Um tribunal militar chinês aplicou esta sexta-feira pena de morte suspensa a dois ex-ministros da Defesa acusados de suborno, avançou a agência noticiosa oficial Xinhua.
O tribunal considerou Wei Fenghe culpado de aceitar subornos e aplicou-lhe a pena de morte com suspensão de dois anos. Li Shangfu foi considerado culpado de aceitar e oferecer subornos e recebeu a mesma sentença. Em regra, penas de morte com suspensão na China são frequentemente convertidas em prisão perpétua.
Ambos sofrerão “privação de direitos políticos vitalícios e confisco de todos os bens pessoais”, informou a Xinhua. Estas sentenças surgem no âmbito da campanha de purga de altos funcionários lançada pelo Presidente chinês, Xi Jinping.
Xi iniciou a luta contra a corrupção há mais de uma década e o seu esforço manteve-se inalterado, culminando na destituição do general de mais alta patente e da liderança militar chinesa em janeiro. A poderosa Comissão Militar Central da China, que no passado contava com 11 membros, tem agora apenas um membro além do próprio Xi.
Embora a campanha vise combater a corrupção, Xi também tem usado o combate à corrupção para consolidar lealdade política e controlo entre a elite política, segundo observadores.
https://observador.pt/2026/02/25/purgas-xi-jinping-dizimou-cupula-militar-chinesa-com-101-oficiais-afastados-desde-2022/
A purga suscitou também dúvidas sobre a prontidão das Forças Armadas chinesas para uma eventual invasão de Taiwan, ilha sobre a qual Pequim reclama soberania, devido à perturbação na cadeia de comando militar.
Analistas indicam que a punição aplicada a Li Shangfu serve como aviso, mesmo para generais com as mais elevadas ligações. O pai de Li, Li Shaozhu, foi comandante de campo no Exército do Noroeste durante a guerra civil chinesa e pertencia à mesma facção que o pai de Xi e o pai de Zhang. Não é claro se algum dos dois teve desentendimentos políticos com o líder chinês.
Wei foi ministro da Defesa entre 2018 e 2023. Li sucedeu-lhe, mas permaneceu no cargo apenas alguns meses antes de desaparecer da esfera pública, sendo destituído em outubro de 2023.
Li passou a maior parte da sua carreira como especialista nas áreas de mísseis e aquisições do Exército de Libertação Popular e enfrentou sanções dos EUA devido à compra de equipamento militar russo. O Partido Comunista Chinês expulsou ambos em 2024, selando o seu destino.

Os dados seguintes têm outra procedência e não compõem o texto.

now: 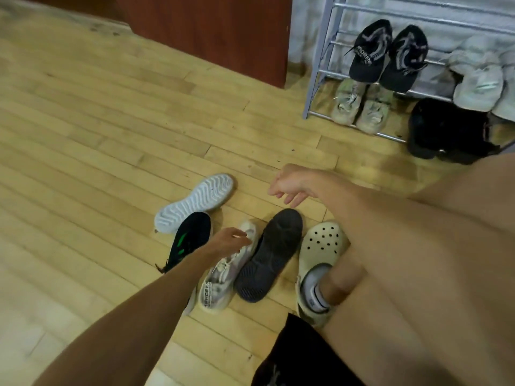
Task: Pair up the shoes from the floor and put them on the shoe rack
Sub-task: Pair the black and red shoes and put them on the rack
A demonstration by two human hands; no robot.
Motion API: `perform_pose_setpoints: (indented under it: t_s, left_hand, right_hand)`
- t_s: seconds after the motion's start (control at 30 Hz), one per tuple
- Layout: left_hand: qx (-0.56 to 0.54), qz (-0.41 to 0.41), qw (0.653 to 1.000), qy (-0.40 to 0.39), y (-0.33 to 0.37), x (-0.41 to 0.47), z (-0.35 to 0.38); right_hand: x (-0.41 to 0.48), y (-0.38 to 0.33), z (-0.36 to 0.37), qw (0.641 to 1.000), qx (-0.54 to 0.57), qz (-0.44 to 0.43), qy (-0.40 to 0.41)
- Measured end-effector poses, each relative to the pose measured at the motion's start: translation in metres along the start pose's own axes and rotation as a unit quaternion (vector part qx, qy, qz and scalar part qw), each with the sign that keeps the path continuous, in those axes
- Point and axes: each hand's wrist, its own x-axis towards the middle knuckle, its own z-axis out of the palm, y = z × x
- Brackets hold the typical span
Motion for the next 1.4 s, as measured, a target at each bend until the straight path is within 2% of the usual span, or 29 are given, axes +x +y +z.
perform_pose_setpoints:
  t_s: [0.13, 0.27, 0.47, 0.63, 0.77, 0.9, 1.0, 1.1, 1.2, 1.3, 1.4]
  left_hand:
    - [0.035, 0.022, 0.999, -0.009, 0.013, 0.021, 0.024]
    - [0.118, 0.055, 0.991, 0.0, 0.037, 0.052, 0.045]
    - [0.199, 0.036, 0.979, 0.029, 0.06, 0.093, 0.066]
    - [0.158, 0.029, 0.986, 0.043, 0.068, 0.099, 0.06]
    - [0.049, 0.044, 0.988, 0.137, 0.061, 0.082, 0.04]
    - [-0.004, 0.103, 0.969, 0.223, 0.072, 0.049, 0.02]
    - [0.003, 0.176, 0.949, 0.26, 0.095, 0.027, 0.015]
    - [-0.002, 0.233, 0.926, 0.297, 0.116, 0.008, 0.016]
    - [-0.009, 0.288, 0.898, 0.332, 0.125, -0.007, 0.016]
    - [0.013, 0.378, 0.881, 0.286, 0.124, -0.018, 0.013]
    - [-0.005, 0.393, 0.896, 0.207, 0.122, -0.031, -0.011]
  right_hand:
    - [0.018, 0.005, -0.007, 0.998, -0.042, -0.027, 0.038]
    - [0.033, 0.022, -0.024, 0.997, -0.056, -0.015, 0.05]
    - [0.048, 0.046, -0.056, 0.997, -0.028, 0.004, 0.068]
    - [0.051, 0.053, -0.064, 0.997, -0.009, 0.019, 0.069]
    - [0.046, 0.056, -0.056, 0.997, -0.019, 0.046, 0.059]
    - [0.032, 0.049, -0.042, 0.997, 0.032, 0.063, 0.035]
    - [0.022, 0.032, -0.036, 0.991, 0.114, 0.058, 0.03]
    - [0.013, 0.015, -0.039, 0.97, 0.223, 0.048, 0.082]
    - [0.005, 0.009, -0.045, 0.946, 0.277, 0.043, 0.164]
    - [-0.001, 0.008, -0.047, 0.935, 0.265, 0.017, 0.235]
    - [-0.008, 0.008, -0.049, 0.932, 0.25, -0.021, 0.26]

O sucessor de Li, Dong Jun, continua a exercer funções como ministro da Defesa. No entanto, especialistas destacam que não foi nomeado para a outrora poderosa Comissão Militar Central (CMC), órgão que supervisiona o exército.
A campanha culminou em janeiro com a remoção do general Zhang Youxia, primeiro vice-presidente da CMC. Ao contrário de outros purgados, que foram principalmente acusados de corrupção, Zhang e Liu Zhenli, também membro da CMC e chefe do Estado-Maior do Exército, foram acusados do potencialmente mais grave crime de insubordinação, indicaram órgãos estatais.
Eles “desrespeitaram gravemente e danificaram o sistema de responsabilidade do Presidente”, disse em janeiro o jornal oficial do Exército PLA Daily.
A investigação a Zhang, que aos 75 anos é mais velho que Xi e foi considerado a mão direita do Presidente na modernização militar, seguiu-se à remoção de cerca de 62 oficiais no ano passado, segundo o grupo de reflexão Center for Strategic and International Studies. “A sua remoção dizimou o comando superior do ELP”, lê-se no relatório.